DOPO IL TRITACARNE
La sanguinosa battaglia di Bakhmut si avvia inesorabilmente alla conclusione. Quanto più gli ucraini tarderanno ad avviare la ritirata, tanto più probabile è che rimangano chiusi nell’accerchiamento, non avendo a quel punto altra alternativa se non la resa o la morte. Ma, per quanto la battaglia abbia tenuto banco nei media per mesi, la sua importanza è rilevante tatticamente, ma sotto il profilo strategico sposta poco. La questione rimane sempre la stessa: come e dove si colloca il giro di boa, il punto in cui si può realisticamente aprire un tavolo negoziale. Un punto che, però, l’Occidente sembra intenzionato a spostare sempre più in là.
Tra iperbole e trincee
Quando la propaganda ringalluzzisce, è segno che le cose non vanno
bene. Se non hai buone nuove da raccontare, è il momento in cui si fanno
strada le iperbole più fantasiose, in cui si fa di tutto per occultare
il reale stato delle cose. Da mesi la situazione sul fronte ucraino
corrisponde sempre meno ai desiderata di Washington e, mentre
il dibattito interno fa venire fuori con sempre maggiore insistenza le
perplessità e le contrarietà di una parte considerevole dell’establishment statunitense, la propaganda cerca di tappare i buchi più vistosi.
Da
mesi si parla di stallo, anche se in effetti le forze armate russe
stanno lentamente conquistando terreno praticamente lungo l’intera linea
del fronte. Dopo tutto il clamore sull’invio di carri armati da parte
dei paesi NATO, il tutto si è ancora una volta risolto in una bolla di
sapone: pochi, e alla spicciolata, senza quindi alcuna possibilità di
incidere anche solo a livello tattico. Non sono nemmeno ancora arrivati,
che già si è alzato il polverone sulla fornitura di cacciabombardieri.
Ma la domanda a cui nessuno in Occidente risponde resta il convitato di pietra: qual’è l’obiettivo strategico?

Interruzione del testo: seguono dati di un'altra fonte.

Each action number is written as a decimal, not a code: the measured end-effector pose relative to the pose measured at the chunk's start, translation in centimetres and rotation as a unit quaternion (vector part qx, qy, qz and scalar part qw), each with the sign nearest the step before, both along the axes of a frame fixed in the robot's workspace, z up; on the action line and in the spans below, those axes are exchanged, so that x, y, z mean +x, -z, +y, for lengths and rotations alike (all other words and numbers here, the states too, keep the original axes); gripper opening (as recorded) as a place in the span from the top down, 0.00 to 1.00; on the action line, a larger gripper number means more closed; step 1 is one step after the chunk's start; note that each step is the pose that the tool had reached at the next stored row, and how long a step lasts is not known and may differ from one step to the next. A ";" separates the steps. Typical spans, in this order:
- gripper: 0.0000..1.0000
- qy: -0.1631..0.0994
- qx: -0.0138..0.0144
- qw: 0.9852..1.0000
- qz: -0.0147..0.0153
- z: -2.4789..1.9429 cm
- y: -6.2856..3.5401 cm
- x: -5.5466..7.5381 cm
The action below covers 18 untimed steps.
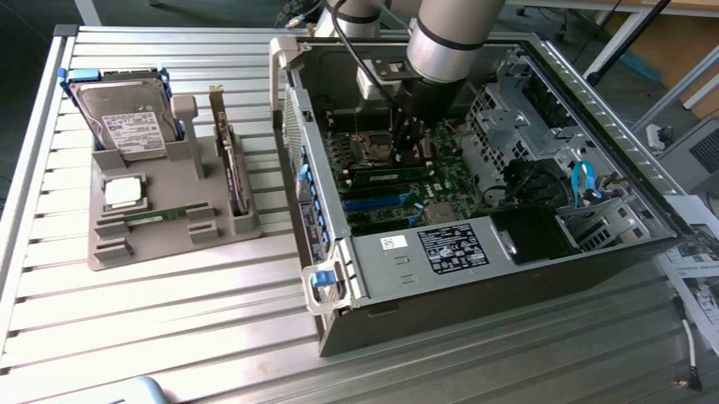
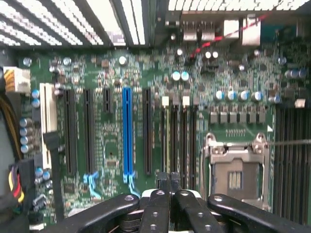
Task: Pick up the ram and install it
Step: 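Press down the ram until it locks into place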
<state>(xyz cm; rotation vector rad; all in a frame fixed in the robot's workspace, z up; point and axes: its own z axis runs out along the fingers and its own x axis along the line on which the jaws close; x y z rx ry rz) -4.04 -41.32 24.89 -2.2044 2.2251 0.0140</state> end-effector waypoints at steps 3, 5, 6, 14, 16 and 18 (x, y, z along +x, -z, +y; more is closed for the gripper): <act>0.89 0.000 0.000 1.000 0.000 0.00 0.00 -0.7; 0.89 0.000 0.000 1.000 0.000 0.00 0.00 -1.1; 0.89 0.000 0.000 1.000 -0.001 0.00 0.00 -1.3; 0.89 0.000 0.000 1.000 -0.001 -0.06 0.00 -1.6; 0.89 0.000 0.000 1.000 -0.001 -0.09 0.00 -1.6; 0.89 0.000 0.000 1.000 -0.001 -0.09 0.00 -1.6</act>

Per Mosca, quali siano gli obiettivi è fin troppo chiaro; e paradossalmente, sono ancora gli stessi su cui fu lanciata l’Operazione Speciale Militare,
il 24 febbraio 2022. La liberazione degli oblast russofoni, la
demilitarizzazione dell’Ucraina, la sua denazificazione, la messa in
sicurezza dei (nuovi) confini occidentali della Russia. L’unica
variabile in campo, è l’estensione territoriale che sarà ritenuta
adeguata a garantire questi obiettivi, e quindi – sostanzialmente – se
includerà o meno l’oblast di Odessa, se si spingerà sino alla
Transnistria, se stabilirà la linea di confine sul Dniepr oppure oltre.
La
strategia russa è evidentemente improntata alla precauzione: gli
obiettivi vanno perseguiti al minor costo possibile, ed evitando
accelerazioni che possano favorire colpi di testa da parte degli ultras della
NATO, ritrovandosi invischiata in un confronto diretto con l’Alleanza
Atlantica. Una prospettiva che sia a Mosca che a Washington è vista come
pericolosa.
Di sicuro, la Federazione Russa può essere disponibile a
trattare sulla questione territoriale, ma solo se avrà sufficienti
garanzie sugli altri piani. Cosa che, allo stato attuale, né Kyev, né
tantomeno gli USA, sembrano disposti a discutere.
Purtroppo – ed in questo è emersa la tragica pochezza delle
leadership europee, attuali e pregresse – l’Occidente si è bruciato
l’intera credibilità di cui pur disponeva presso il Cremlino. Il
fallimento degli accordi di Minsk, il silenzio sull’aggressione ucraina
al Donbass, la sfrontata rivendicazione di aver imbrogliato le carte per
dar modo all’Ucraina di riarmarsi, la virulenza del linguaggio
russofobo, l’accanimento sanzionatorio, per non parlare del gigantesco
supporto in armi e denaro offerto a Kyev, hanno azzerato ogni
possibilità che Mosca si fidi di una eventuale parola data, e persino di
un trattato. È chiaro che adesso si potrà negoziare solo a partire da
condizioni materiali, da dati di fatto e realtà effettive e consolidate.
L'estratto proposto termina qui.